Task requirements - Repeat each line of the material below exactly.

******************************

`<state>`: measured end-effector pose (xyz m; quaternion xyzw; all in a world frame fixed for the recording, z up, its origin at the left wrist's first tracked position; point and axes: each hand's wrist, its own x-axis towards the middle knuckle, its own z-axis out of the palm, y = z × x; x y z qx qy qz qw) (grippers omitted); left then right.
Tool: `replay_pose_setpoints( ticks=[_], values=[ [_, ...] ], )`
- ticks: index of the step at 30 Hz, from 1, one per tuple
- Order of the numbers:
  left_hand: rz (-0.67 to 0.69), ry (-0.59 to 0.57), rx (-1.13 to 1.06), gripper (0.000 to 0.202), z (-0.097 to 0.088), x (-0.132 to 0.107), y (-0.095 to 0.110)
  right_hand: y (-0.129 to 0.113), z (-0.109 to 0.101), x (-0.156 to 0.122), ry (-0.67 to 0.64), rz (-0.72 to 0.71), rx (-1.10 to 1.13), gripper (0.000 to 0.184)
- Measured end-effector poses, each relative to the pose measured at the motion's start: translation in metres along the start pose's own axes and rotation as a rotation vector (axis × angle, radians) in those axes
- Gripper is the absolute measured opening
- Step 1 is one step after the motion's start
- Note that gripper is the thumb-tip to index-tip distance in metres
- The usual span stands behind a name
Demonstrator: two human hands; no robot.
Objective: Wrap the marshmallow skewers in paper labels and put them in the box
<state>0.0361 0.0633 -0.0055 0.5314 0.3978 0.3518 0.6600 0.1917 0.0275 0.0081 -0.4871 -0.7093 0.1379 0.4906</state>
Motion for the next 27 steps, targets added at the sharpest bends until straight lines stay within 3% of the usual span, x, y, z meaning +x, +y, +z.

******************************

Output for this task -
`<state>`: measured end-effector pose (xyz m; quaternion xyzw; all in a world frame fixed for the recording, z up, its origin at the left wrist's first tracked position; point and axes: each hand's wrist, its own x-axis towards the middle knuckle, its own z-axis out of the palm, y = z × x; x y z qx qy qz qw) (grippers omitted); left then right.
Tool: `replay_pose_setpoints( ticks=[_], values=[ [_, ...] ], )`
- ticks: index of the step at 30 Hz, from 1, one per tuple
- Order of the numbers:
  left_hand: rz (-0.67 to 0.69), ry (-0.59 to 0.57), rx (-1.13 to 1.06), gripper (0.000 to 0.202), z (-0.097 to 0.088), x (-0.132 to 0.107), y (-0.095 to 0.110)
  right_hand: y (-0.129 to 0.113), z (-0.109 to 0.101), x (-0.156 to 0.122), ry (-0.67 to 0.64), rz (-0.72 to 0.71), rx (-1.10 to 1.13), gripper (0.000 to 0.184)
- Measured end-effector poses, each relative to the pose measured at the motion's start: translation in metres along the start pose's own axes and rotation as a rotation vector (axis × angle, radians) in those axes
- Gripper is the absolute measured opening
- Step 1 is one step after the motion's start
- Note that gripper is the thumb-tip to index-tip distance in metres
- The usual span stands behind a name
Demonstrator: two human hands; no robot.
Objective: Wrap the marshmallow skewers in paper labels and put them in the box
<state>0.0361 0.0633 -0.0055 0.5314 0.3978 0.3518 0.6600 0.1917 0.0275 0.0081 -0.4871 -0.7093 0.1379 0.4906</state>
Motion for the next 27 steps, targets added at the sharpest bends until straight lines stay within 3% of the usual span, x, y, z meaning +x, +y, +z.

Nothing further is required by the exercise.